§ **TASK OBJECTIVE**
Repeat nothing but the lines below running from the one containing "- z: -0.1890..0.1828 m" to the one containing "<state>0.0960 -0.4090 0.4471". Keep both end lines.

§ **INFORMATION GIVEN**
╭──
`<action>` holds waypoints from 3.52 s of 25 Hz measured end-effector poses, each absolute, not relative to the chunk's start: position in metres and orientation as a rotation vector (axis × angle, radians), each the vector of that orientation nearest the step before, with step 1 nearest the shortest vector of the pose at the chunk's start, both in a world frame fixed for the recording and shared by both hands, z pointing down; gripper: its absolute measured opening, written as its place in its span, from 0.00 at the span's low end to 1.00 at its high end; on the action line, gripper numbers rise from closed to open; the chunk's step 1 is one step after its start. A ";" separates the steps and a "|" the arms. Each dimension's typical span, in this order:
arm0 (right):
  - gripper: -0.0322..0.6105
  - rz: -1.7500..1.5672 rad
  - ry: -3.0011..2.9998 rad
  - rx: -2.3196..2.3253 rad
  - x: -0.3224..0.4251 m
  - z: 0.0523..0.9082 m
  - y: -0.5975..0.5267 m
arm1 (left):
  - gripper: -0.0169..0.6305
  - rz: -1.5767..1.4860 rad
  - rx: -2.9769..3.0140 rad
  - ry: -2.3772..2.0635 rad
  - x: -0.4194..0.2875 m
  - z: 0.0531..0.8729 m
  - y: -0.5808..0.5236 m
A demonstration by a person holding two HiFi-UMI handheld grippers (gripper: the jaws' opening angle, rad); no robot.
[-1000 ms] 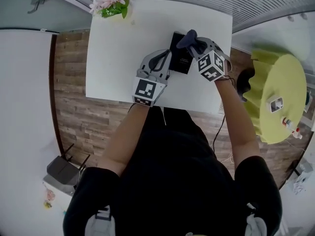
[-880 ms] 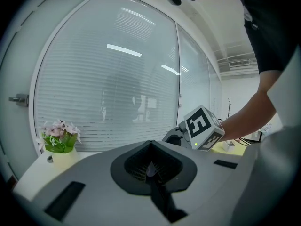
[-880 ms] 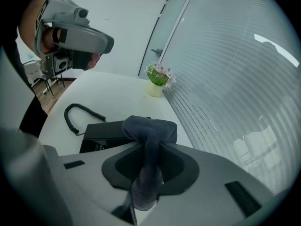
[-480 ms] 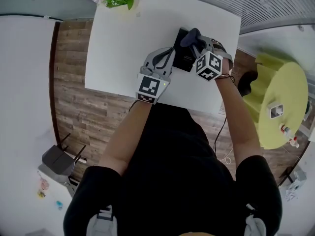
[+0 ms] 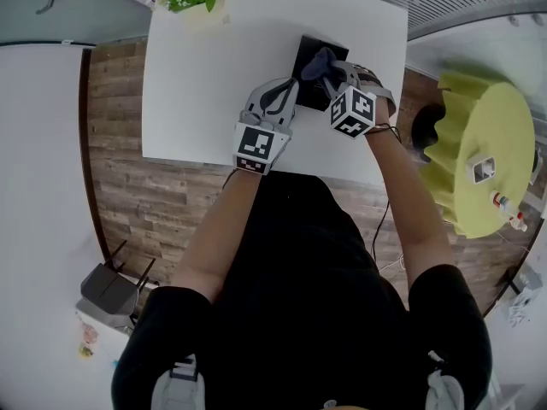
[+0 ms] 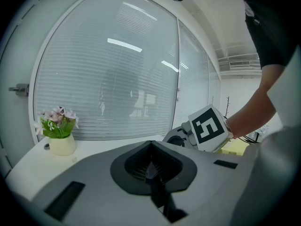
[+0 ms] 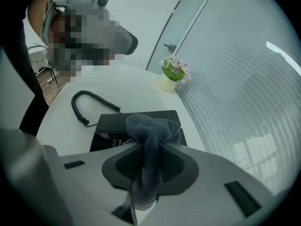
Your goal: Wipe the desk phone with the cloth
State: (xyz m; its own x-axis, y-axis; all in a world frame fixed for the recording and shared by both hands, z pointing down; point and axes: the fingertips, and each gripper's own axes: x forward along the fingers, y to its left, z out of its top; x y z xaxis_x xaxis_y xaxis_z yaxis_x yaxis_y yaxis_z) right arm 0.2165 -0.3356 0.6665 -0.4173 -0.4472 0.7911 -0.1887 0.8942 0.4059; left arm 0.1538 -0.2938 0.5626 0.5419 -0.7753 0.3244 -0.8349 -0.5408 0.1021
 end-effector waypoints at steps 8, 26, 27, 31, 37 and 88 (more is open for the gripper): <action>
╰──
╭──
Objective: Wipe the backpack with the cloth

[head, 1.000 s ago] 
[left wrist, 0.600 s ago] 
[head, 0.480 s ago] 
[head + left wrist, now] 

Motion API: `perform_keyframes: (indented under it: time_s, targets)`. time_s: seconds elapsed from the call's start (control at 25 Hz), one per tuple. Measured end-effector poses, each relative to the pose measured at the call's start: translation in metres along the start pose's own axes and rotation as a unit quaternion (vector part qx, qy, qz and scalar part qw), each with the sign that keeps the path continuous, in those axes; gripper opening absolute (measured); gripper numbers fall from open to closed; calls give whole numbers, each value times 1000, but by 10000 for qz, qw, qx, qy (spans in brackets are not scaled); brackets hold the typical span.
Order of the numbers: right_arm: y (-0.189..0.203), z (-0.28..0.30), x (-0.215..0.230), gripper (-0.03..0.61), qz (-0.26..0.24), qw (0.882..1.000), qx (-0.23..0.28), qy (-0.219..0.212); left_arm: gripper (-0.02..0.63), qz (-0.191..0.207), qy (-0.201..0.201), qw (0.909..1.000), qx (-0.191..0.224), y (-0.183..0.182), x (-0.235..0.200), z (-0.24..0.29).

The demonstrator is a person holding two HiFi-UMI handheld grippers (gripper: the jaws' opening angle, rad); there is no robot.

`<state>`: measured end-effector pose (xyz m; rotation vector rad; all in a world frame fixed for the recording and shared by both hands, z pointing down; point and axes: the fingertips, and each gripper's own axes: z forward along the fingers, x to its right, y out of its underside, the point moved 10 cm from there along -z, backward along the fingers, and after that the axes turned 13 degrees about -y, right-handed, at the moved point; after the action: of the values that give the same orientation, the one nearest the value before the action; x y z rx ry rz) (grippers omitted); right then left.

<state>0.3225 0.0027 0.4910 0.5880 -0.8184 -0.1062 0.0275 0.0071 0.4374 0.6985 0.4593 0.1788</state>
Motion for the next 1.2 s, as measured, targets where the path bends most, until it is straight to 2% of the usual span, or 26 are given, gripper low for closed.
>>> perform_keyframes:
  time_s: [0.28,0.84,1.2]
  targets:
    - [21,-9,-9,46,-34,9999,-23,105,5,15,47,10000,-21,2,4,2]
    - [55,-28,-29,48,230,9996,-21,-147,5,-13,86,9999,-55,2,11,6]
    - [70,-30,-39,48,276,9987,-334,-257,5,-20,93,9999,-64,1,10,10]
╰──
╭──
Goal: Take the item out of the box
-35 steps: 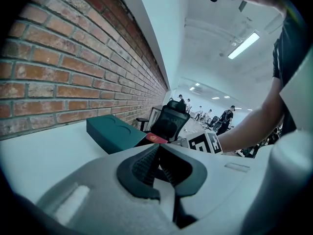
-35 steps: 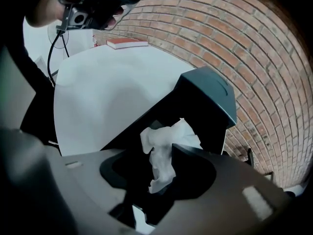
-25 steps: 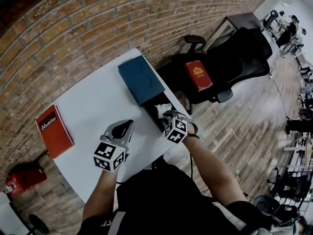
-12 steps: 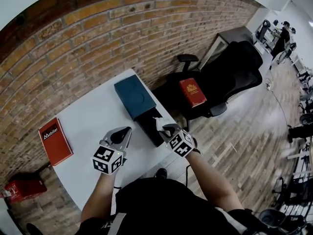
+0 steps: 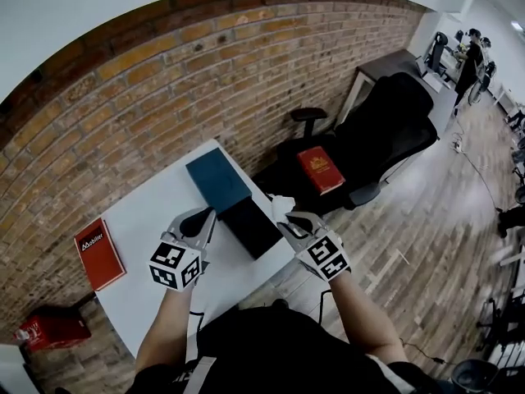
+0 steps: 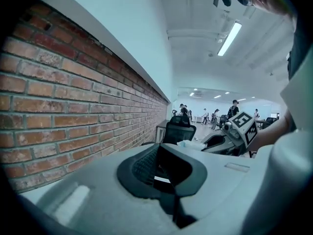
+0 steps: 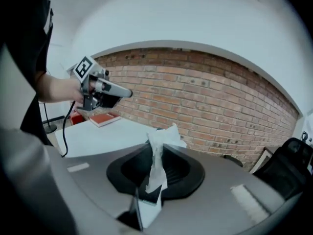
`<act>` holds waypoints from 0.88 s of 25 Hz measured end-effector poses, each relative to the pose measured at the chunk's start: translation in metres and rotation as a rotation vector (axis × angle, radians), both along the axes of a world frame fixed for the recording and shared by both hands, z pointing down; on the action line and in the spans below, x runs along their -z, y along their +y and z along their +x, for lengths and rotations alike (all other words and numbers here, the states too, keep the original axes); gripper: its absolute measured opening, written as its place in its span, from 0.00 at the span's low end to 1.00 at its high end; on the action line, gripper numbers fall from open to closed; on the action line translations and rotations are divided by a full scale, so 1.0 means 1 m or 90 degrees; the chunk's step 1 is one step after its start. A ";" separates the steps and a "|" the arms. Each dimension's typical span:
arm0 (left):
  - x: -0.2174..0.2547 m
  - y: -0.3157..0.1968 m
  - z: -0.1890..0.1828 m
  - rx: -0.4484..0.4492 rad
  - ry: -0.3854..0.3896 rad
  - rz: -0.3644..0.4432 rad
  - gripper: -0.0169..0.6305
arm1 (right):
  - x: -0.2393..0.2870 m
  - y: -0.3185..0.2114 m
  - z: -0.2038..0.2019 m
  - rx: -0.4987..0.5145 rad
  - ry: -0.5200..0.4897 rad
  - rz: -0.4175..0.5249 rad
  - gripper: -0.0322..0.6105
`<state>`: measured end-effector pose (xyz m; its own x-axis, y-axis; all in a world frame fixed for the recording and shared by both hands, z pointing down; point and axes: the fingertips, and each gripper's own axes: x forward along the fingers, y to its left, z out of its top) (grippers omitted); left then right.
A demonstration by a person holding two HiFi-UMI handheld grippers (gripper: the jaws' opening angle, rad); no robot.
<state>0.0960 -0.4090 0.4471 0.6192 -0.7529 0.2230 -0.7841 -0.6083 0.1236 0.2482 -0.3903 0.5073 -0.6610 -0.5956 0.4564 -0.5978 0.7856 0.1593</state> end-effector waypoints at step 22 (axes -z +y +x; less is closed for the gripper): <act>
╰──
§ **EXERCISE OUTPUT**
  - z: -0.1890..0.1828 m
  - rx: -0.4484..0.4492 rad
  - ry: -0.3854..0.3896 rad
  - rz: -0.3644..0.4432 rad
  - gripper: -0.0169..0.6305
arm1 (right):
  - x: -0.2393..0.2870 m
  - y: -0.3185..0.2114 m
  - z: -0.2038..0.2019 m
  - rx: -0.4987..0.5145 rad
  - ry: -0.5200..0.4897 rad
  - rz: -0.4175..0.5249 rad
  - gripper: -0.0322..0.6105
`<state>`: measured end-effector pose (xyz m; its own x-axis, y-axis; all in a world frame fixed for the recording and shared by both hands, z pointing down; point and axes: the fingertips, and each gripper's own axes: x forward along the fingers, y to its left, z out of its top) (grippers omitted); left then right.
A demonstration by a person holding two HiFi-UMI handheld grippers (gripper: the jaws' opening angle, rad); no robot.
<state>0.0960 -0.4090 0.4471 0.6192 -0.7529 0.2230 -0.7841 -0.6083 0.1236 0.2482 -0.3903 0.5073 -0.6610 -0.5956 0.4564 -0.5978 0.7856 0.1593</state> end-effector waypoints at step 22 (axes -z +y +x; less is closed for the gripper): <act>

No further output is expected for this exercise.